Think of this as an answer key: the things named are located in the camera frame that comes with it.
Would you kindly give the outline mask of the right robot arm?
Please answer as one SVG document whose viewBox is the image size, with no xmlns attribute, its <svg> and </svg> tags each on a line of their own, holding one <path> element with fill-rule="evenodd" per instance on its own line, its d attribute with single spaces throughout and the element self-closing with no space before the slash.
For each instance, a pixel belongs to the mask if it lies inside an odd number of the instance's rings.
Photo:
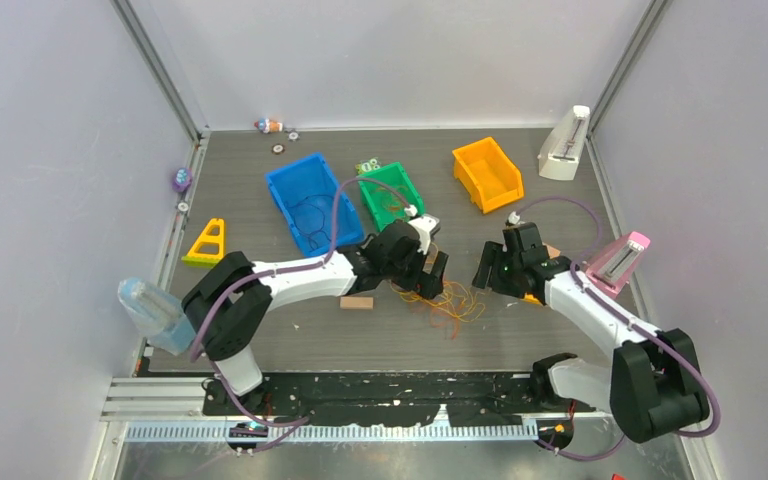
<svg viewBox="0 0 768 480">
<path fill-rule="evenodd" d="M 503 230 L 485 243 L 472 284 L 510 297 L 534 297 L 585 333 L 608 357 L 607 367 L 571 353 L 532 366 L 530 394 L 544 410 L 568 399 L 613 416 L 625 437 L 645 443 L 689 426 L 719 420 L 711 387 L 701 374 L 695 345 L 680 329 L 639 319 L 598 290 L 565 256 L 550 257 L 537 226 Z"/>
</svg>

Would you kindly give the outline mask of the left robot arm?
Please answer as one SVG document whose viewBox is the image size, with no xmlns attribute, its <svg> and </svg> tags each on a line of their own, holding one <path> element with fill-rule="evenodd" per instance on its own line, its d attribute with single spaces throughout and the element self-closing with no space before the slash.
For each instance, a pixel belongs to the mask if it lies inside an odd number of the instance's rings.
<svg viewBox="0 0 768 480">
<path fill-rule="evenodd" d="M 202 348 L 229 385 L 228 400 L 240 412 L 258 412 L 267 398 L 251 341 L 265 315 L 319 297 L 372 291 L 382 282 L 433 299 L 443 291 L 448 261 L 426 260 L 437 218 L 425 214 L 397 220 L 362 243 L 331 254 L 279 263 L 254 262 L 242 252 L 227 254 L 182 299 L 182 309 Z"/>
</svg>

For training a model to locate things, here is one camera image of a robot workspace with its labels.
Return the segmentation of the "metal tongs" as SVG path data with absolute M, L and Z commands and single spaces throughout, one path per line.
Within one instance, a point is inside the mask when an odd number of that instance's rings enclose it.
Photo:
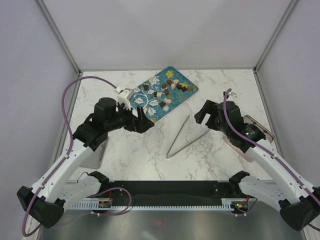
M 165 157 L 167 160 L 198 143 L 210 132 L 209 129 L 197 126 L 197 124 L 193 122 L 192 118 L 192 115 L 189 114 L 182 122 L 182 125 L 166 152 Z

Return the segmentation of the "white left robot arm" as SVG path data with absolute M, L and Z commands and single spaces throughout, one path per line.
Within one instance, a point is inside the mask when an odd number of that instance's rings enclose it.
M 108 139 L 109 132 L 123 128 L 142 134 L 154 125 L 141 106 L 134 115 L 131 108 L 126 109 L 113 98 L 99 99 L 93 113 L 72 134 L 72 144 L 66 153 L 31 187 L 22 186 L 18 190 L 22 208 L 40 226 L 49 229 L 61 219 L 67 207 L 89 196 L 105 197 L 110 190 L 109 178 L 99 171 L 89 173 L 70 189 L 65 189 L 65 185 L 75 170 Z

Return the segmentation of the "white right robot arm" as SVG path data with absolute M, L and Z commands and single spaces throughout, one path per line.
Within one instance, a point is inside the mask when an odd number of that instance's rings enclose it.
M 201 124 L 206 115 L 206 126 L 222 132 L 232 147 L 244 158 L 258 163 L 275 182 L 274 186 L 254 178 L 244 171 L 235 174 L 228 185 L 233 197 L 243 194 L 254 197 L 280 213 L 282 219 L 292 229 L 301 231 L 312 225 L 320 215 L 320 189 L 295 171 L 271 146 L 265 131 L 255 124 L 245 122 L 240 108 L 233 101 L 215 103 L 207 100 L 194 118 Z

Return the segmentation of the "brown white block chocolate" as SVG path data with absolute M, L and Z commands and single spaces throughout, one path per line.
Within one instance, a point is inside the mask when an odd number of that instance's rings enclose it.
M 153 94 L 153 96 L 154 96 L 155 98 L 160 98 L 160 97 L 162 96 L 162 93 L 161 93 L 161 92 L 155 92 L 155 93 Z

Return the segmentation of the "pink chocolate box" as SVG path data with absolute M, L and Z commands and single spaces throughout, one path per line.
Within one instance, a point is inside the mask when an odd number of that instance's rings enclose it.
M 223 137 L 223 140 L 235 151 L 237 152 L 242 158 L 244 158 L 247 162 L 252 163 L 254 162 L 254 160 L 249 157 L 248 155 L 246 155 L 245 153 L 243 153 L 238 147 L 235 147 L 232 145 L 232 143 L 230 142 L 230 140 L 227 138 L 227 136 Z

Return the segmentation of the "teal floral tray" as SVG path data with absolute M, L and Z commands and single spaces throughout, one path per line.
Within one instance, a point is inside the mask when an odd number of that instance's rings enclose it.
M 171 88 L 171 85 L 167 83 L 167 80 L 179 80 L 178 84 L 186 88 L 183 92 L 181 89 Z M 163 84 L 167 84 L 169 94 L 166 95 L 162 88 Z M 188 86 L 193 86 L 193 90 L 188 90 Z M 138 106 L 143 107 L 143 111 L 148 119 L 153 123 L 156 123 L 164 116 L 172 112 L 184 101 L 193 96 L 198 92 L 199 87 L 190 81 L 186 76 L 184 76 L 180 71 L 172 66 L 168 66 L 164 70 L 160 71 L 156 75 L 150 77 L 148 80 L 144 81 L 137 87 L 133 89 L 134 96 L 130 100 L 131 106 L 137 108 Z M 154 97 L 155 92 L 161 92 L 161 97 Z M 172 101 L 171 104 L 166 103 L 166 99 Z M 161 107 L 160 103 L 165 102 L 165 106 Z

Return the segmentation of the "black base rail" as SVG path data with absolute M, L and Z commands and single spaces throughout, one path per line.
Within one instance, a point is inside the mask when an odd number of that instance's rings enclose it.
M 130 193 L 134 206 L 204 206 L 246 198 L 228 182 L 215 180 L 117 180 L 102 184 L 99 192 L 116 187 Z

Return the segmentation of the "aluminium frame post left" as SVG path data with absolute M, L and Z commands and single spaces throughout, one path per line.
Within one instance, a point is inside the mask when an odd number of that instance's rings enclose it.
M 68 45 L 66 44 L 59 28 L 57 27 L 48 7 L 46 6 L 46 3 L 44 0 L 35 0 L 34 1 L 39 8 L 41 14 L 43 15 L 45 21 L 47 22 L 50 30 L 52 31 L 54 37 L 56 38 L 59 46 L 61 47 L 63 53 L 65 54 L 66 58 L 68 59 L 68 62 L 72 66 L 73 70 L 75 71 L 77 76 L 80 76 L 81 69 L 79 68 L 75 58 L 73 57 Z

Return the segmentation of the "aluminium frame post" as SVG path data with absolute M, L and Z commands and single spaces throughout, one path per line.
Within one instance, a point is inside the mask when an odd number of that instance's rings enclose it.
M 253 68 L 253 72 L 255 74 L 258 73 L 259 69 L 261 68 L 262 64 L 265 61 L 265 58 L 267 57 L 269 51 L 271 50 L 272 46 L 274 45 L 274 42 L 278 38 L 279 34 L 281 33 L 282 29 L 284 28 L 286 22 L 288 21 L 289 17 L 291 16 L 292 12 L 296 8 L 297 4 L 299 3 L 299 0 L 290 0 L 289 4 L 287 5 L 284 13 L 282 14 L 279 22 L 277 23 L 274 31 L 271 34 L 271 37 L 269 38 L 265 48 L 263 49 L 255 67 Z
M 73 57 L 68 45 L 66 44 L 59 28 L 57 27 L 48 7 L 46 6 L 46 3 L 44 0 L 35 0 L 34 1 L 39 8 L 41 14 L 43 15 L 45 21 L 47 22 L 50 30 L 52 31 L 54 37 L 56 38 L 59 46 L 61 47 L 63 53 L 65 54 L 66 58 L 68 59 L 68 62 L 72 66 L 73 70 L 75 71 L 77 76 L 80 76 L 81 69 L 79 68 L 75 58 Z

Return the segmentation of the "aluminium frame post right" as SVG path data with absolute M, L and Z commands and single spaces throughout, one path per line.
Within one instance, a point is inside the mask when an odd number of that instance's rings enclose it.
M 278 38 L 279 34 L 281 33 L 282 29 L 284 28 L 286 22 L 288 21 L 289 17 L 291 16 L 292 12 L 296 8 L 297 4 L 299 3 L 299 0 L 290 0 L 289 4 L 287 5 L 284 13 L 282 14 L 279 22 L 277 23 L 274 31 L 271 34 L 271 37 L 269 38 L 265 48 L 263 49 L 255 67 L 253 68 L 253 72 L 255 74 L 258 73 L 259 69 L 261 68 L 262 64 L 265 61 L 265 58 L 267 57 L 269 51 L 271 50 L 272 46 L 274 45 L 274 42 Z

....

Exercise brief: Your output should consist solely of the lines from the beginning of the entries through the line containing "Would you kindly give the outline mask of the right", reproduced exactly.

Exercise result:
Think of this as an answer key: the things named are located in the camera frame that comes with it.
Would you kindly give the outline mask of the right robot arm?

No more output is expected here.